Undifferentiated Embryonal Sarcoma of the Liver

Incidence

Undifferentiated embryonal sarcoma of the liver (UESL) is a distinct clinical and pathologic entity and accounts for 2% to 15% of pediatric hepatic malignancies.[1]

Diagnosis

UESL presents as an abdominal mass, often with pain or malaise, usually between the ages of 5 and 10 years. Widespread infiltration throughout the liver and pulmonary metastasis is common. It may appear solid or cystic on imaging, frequently with central necrosis. Distinctive features are characteristic intracellular hyaline globules and marked anaplasia on a mesenchymal background.[2] Many UESL contain diverse elements of mesenchymal cell maturation, such as smooth muscle and fat. Undifferentiated sarcomas, like small cell undifferentiated hepatoblastomas, should be examined for loss of INI1 expression by immunohistochemistry to help rule out rhabdoid tumor of the liver.

It is important to make the diagnostic distinction between UESL and biliary tract rhabdomyosarcoma because they share some common clinical and pathologic features but treatment differs between the two, as shown in Table 6.[1] (Refer to the PDQ summary on Childhood Rhabdomyosarcoma Treatment for more information.)

Table 6. Diagnostic Differences Between Undifferentiated Embryonal Sarcoma of the Liver and Biliary Tract Rhabdomyosarcomaa
  Undifferentiated Embryonal Sarcoma of the Liver Biliary Tract Rhabdomyosarcoma
aAdapted from Nicol et al.[1]
Age at Diagnosis Median age 10.5 y Median age 3.4 y
Tumor Location Often arises in the right lobe of the liver Often arises in the hilum of the liver
Biliary Obstruction Unusual Frequent; jaundice is a common presenting symptom
Treatment Surgery and chemotherapy Surgery (usually biopsy only), radiation therapy, and chemotherapy

Histology

Distinctive histologic features are intracellular hyaline globules and marked anaplasia on a mesenchymal background.[2]

Strong clinical and histological evidence suggests that UESL can arise within preexisting mesenchymal hamartomas of the liver, which are large benign multicystic masses that present in the first 2 years of life.[1] In a report of 11 cases of UESL, five arose in association with mesenchymal hamartomas of the liver, and transition zones between the histologies were noted.[3] Many mesenchymal hamartomas of the liver have a characteristic translocation with a breakpoint at 19q13.4 and several UESLs have the same translocation.[4,5] Some UESLs arising from mesenchymal hamartomas of the liver may have complex karyotypes not involving 19q13.4.[4]

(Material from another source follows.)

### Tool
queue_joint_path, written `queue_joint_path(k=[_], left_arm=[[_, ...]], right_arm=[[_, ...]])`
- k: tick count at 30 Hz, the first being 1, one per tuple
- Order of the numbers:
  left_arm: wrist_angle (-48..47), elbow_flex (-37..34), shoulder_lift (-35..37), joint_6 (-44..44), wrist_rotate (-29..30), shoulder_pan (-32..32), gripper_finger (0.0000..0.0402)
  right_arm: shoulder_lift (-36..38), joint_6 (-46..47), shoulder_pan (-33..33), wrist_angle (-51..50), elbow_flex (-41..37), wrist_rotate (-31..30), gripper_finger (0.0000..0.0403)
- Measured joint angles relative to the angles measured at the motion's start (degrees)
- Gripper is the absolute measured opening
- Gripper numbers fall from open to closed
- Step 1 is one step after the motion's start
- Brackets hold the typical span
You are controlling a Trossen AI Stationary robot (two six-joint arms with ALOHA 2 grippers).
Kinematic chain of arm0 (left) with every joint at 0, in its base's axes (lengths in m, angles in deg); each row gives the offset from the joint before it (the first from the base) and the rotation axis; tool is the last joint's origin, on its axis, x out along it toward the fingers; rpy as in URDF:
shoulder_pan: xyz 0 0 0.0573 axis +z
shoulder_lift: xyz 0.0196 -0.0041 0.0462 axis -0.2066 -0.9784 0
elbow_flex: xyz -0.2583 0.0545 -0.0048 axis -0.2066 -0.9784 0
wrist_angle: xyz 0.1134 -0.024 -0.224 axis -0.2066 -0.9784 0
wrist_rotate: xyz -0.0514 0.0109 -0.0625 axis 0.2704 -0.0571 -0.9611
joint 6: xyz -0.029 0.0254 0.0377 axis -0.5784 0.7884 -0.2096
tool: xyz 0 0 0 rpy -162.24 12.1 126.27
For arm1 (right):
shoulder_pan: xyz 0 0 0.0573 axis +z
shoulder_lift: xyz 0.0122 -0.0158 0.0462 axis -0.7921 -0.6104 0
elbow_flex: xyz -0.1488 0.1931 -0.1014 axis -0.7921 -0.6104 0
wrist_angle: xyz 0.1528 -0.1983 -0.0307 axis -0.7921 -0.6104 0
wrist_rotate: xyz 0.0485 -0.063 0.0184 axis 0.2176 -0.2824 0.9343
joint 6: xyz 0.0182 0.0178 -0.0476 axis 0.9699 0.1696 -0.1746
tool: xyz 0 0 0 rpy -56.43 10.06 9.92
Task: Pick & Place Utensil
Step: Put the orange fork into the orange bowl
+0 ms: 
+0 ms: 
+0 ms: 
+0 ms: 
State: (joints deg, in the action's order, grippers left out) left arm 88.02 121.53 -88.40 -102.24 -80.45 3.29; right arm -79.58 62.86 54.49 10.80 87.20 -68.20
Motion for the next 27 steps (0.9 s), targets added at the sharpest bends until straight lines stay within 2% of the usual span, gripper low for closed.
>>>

Treatment Options for Undifferentiated Embryonal Sarcoma of the Liver

UESL is rather rare. Only small series have been published regarding treatment.

The overall survival (OS) of children with UESL appears to be substantially better than 50% when combining reports, although all series are small and most may be selected to report successful treatment.[6]; [7][Level of evidence: 3iiA]; [8-16][Level of evidence: 3iiiA]

Treatment options for UESL include the following:

  • Surgical resection and chemotherapy.
  • Liver transplantation, for unresectable tumors.

The generally accepted approach is resection of the primary tumor mass in the liver when possible. However, use of aggressive chemotherapy regimens seems to have improved the OS. Neoadjuvant chemotherapy can be effective in decreasing the size of an unresectable primary tumor mass, resulting in resectability.[8-11] Most patients are treated with chemotherapy regimens often used for pediatric rhabdomyosarcoma or Ewing sarcoma without cisplatin.[6]; [7][Level of evidence: 3iiA]; [8-16][Level of evidence: 3iiiA]

Evidence (surgical resection and chemotherapy):

  1. In the only prospective series treating UESL, which came from the Italian and German Soft Tissue Sarcoma Cooperative Groups, patients were treated with (1) conservative surgery or (2) biopsy followed by neoadjuvant chemotherapy consisting of varying combinations of vincristine, cyclophosphamide, dactinomycin, doxorubicin, and ifosfamide. Disease evaluation, usually after four cycles of chemotherapy, was followed by second-look surgery when appropriate to try to remove residual primary tumor followed by additional and/or adjuvant chemotherapy.[12]
    • Ten of 17 patients survived in their first complete remission, and one patient survived in third complete remission.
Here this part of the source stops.